◆ **WORK REQUIRED**
For this exercise, copy out each line of the material below that includes "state".

◆ **STORED DATA**
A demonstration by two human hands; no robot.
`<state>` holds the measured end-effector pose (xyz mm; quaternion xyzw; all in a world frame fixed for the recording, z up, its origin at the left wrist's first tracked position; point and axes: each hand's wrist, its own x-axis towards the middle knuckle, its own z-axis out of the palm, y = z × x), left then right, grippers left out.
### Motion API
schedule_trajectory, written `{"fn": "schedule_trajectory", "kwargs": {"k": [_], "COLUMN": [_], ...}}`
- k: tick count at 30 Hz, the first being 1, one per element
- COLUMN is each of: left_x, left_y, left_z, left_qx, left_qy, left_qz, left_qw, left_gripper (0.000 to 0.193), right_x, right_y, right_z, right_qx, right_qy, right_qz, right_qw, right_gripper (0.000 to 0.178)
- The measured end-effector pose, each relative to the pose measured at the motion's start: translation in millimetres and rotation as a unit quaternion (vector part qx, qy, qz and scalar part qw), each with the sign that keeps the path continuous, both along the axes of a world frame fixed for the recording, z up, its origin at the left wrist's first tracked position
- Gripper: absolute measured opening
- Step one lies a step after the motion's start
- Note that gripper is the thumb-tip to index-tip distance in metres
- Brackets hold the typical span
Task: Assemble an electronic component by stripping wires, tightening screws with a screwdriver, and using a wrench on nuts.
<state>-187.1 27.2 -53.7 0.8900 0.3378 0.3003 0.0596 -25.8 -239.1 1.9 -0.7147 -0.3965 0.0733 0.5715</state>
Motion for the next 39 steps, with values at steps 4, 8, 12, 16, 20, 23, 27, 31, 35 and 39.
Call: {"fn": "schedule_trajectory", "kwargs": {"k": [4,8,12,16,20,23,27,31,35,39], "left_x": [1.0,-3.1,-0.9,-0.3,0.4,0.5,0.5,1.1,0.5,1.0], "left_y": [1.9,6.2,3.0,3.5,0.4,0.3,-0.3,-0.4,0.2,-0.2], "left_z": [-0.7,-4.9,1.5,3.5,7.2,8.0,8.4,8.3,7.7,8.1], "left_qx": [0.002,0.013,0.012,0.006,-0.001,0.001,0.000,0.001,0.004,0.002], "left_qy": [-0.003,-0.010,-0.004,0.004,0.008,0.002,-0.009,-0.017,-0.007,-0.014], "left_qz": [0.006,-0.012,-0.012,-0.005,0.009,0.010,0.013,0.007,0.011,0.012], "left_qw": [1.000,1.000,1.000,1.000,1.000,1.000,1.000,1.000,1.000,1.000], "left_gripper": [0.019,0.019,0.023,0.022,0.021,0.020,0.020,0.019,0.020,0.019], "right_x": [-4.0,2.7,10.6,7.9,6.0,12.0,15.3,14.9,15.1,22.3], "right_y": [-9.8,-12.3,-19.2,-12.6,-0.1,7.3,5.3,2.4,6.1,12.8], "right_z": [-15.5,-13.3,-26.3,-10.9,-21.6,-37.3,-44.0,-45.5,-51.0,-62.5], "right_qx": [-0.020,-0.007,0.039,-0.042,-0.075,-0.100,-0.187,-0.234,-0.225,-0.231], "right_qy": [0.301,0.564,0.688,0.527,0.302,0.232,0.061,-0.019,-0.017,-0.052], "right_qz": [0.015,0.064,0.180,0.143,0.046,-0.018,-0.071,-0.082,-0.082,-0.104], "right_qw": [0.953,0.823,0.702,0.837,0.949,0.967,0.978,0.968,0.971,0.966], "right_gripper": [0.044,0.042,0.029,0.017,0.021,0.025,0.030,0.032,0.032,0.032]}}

◆ **SOLUTION FOR THIS PROBLEM**
`<state>` holds the measured end-effector pose (xyz mm; quaternion xyzw; all in a world frame fixed for the recording, z up, its origin at the left wrist's first tracked position; point and axes: each hand's wrist, its own x-axis towards the middle knuckle, its own z-axis out of the palm, y = z × x), left then right, grippers left out.
<state>-187.1 27.2 -53.7 0.8900 0.3378 0.3003 0.0596 -25.8 -239.1 1.9 -0.7147 -0.3965 0.0733 0.5715</state>

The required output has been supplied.